PROVIDED DATA:
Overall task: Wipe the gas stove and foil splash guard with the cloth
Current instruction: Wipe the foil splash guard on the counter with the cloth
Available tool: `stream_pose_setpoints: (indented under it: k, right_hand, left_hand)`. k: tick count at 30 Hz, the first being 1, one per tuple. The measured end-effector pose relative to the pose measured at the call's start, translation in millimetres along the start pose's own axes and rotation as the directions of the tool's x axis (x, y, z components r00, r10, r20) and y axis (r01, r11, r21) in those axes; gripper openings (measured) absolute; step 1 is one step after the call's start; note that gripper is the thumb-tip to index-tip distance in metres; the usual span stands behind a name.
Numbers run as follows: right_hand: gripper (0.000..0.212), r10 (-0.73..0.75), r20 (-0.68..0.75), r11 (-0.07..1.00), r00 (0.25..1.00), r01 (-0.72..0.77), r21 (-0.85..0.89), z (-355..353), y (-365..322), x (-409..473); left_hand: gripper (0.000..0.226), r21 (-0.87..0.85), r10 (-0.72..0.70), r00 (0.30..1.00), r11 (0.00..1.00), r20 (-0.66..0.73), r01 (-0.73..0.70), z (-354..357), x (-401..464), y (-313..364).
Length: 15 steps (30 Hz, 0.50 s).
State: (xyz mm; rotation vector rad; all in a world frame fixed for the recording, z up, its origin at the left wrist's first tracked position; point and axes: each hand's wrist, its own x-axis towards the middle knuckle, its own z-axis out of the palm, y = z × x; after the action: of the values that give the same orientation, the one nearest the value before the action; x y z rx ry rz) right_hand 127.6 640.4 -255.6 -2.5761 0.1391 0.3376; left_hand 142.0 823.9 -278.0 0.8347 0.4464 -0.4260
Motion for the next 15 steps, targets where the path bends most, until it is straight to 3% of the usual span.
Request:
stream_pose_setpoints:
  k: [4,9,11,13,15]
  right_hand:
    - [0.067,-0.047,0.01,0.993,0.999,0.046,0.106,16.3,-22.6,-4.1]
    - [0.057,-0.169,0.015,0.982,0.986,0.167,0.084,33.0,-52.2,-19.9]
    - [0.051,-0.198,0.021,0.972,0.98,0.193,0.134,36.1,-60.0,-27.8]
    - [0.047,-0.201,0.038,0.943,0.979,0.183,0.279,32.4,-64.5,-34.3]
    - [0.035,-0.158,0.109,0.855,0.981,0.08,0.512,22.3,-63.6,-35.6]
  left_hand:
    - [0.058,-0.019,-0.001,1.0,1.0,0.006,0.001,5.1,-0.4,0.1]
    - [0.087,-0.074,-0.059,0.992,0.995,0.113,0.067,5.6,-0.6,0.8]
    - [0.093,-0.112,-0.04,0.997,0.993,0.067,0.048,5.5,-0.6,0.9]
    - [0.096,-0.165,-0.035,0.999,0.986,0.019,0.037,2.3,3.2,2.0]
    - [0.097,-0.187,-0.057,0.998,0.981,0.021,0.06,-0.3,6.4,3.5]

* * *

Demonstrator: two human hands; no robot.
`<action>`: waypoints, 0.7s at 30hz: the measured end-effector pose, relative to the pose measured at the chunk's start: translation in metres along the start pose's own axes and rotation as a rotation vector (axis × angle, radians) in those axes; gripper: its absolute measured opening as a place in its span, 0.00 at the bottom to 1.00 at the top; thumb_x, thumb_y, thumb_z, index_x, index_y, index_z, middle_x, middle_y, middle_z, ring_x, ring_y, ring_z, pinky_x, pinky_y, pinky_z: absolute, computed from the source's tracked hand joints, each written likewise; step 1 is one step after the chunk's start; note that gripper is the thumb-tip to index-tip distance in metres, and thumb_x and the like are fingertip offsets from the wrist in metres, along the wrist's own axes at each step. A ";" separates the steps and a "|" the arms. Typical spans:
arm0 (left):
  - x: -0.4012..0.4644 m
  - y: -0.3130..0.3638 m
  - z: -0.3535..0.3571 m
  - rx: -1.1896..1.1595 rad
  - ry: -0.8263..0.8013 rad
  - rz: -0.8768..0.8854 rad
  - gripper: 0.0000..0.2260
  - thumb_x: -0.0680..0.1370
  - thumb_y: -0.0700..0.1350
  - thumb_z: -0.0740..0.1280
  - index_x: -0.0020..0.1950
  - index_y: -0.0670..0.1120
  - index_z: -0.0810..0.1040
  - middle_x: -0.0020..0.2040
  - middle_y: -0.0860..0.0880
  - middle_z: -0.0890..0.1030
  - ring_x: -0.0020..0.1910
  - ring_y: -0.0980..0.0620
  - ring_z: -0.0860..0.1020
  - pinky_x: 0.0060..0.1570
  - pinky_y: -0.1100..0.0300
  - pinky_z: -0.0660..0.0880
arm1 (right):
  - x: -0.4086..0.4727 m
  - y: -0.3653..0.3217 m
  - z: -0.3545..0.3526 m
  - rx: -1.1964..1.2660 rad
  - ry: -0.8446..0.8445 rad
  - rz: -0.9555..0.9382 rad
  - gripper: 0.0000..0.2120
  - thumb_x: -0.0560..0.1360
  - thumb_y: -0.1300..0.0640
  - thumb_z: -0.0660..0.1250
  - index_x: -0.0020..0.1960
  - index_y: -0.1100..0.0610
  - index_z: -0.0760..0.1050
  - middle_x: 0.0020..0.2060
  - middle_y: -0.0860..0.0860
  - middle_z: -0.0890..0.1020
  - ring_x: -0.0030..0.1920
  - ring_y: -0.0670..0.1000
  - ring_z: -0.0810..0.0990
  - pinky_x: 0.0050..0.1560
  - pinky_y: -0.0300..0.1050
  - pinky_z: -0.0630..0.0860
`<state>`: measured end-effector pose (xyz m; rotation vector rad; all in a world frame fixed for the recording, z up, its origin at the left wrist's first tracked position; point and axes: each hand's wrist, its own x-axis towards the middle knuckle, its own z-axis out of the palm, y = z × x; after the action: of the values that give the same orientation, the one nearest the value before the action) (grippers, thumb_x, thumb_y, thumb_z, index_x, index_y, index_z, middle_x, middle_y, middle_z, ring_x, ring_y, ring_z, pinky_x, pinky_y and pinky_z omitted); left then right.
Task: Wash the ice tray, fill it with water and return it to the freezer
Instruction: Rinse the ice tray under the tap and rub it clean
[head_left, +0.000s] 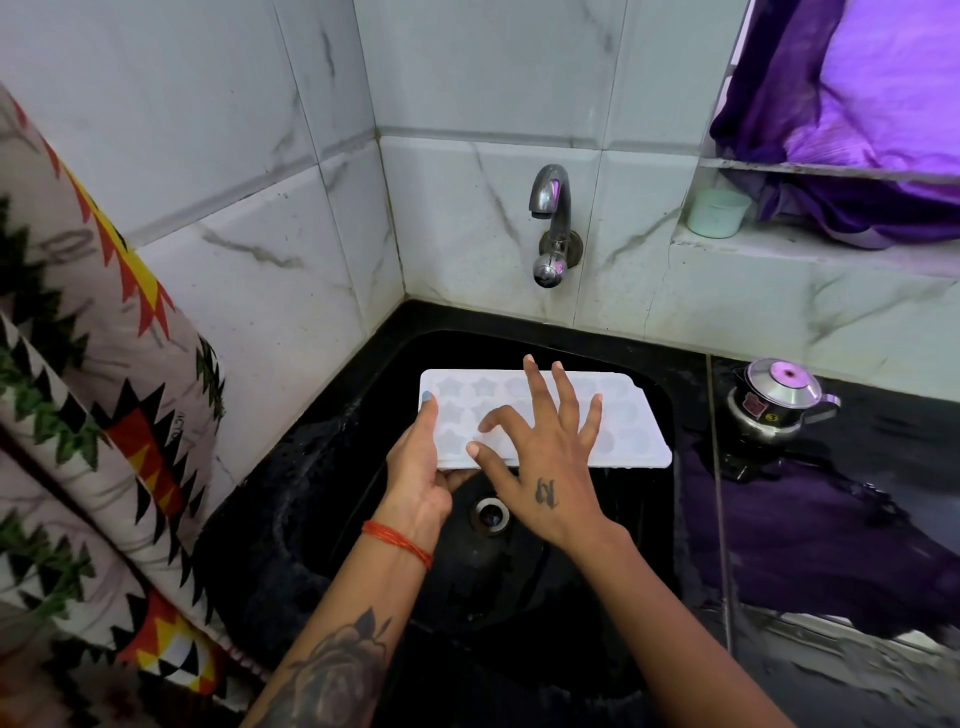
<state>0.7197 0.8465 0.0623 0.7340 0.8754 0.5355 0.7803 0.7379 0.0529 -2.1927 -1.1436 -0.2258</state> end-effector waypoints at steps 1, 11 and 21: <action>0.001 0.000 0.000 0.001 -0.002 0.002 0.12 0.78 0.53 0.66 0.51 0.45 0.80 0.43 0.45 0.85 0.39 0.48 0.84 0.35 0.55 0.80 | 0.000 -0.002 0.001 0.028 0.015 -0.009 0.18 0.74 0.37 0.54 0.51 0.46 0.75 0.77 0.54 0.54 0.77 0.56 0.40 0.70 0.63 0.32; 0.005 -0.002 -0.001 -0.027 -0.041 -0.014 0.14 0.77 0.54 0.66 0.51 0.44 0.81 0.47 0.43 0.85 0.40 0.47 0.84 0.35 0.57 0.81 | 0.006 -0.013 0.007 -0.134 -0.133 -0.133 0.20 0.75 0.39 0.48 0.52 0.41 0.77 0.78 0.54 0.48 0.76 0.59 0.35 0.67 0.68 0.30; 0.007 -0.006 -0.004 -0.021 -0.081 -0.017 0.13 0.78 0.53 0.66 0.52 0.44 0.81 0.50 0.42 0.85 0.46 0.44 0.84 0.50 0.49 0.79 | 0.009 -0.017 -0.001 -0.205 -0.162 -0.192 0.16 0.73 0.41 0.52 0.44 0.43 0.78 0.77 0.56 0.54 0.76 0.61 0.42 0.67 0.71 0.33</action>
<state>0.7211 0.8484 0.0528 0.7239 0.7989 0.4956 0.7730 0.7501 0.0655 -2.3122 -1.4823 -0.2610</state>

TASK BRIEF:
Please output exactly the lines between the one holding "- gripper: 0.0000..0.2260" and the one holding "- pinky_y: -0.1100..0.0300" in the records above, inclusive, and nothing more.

FINISHED EXERCISE:
  - gripper: 0.0000..0.2260
  - thumb_x: -0.0680..0.1370
  - thumb_y: -0.0700..0.1350
  - thumb_z: -0.0740..0.1280
  - index_x: -0.0020..0.1950
  - index_y: -0.0670..0.1120
  - index_z: -0.0810..0.1040
  - middle_x: -0.0020..0.2040
  - middle_y: -0.0860..0.0880
  - middle_z: -0.0890..0.1030
  - ring_x: -0.0020..0.1910
  - ring_y: -0.0980..0.0620
  - ring_z: -0.0860..0.1020
  - pinky_x: 0.0060..0.1570
  - pinky_y: -0.1100..0.0300

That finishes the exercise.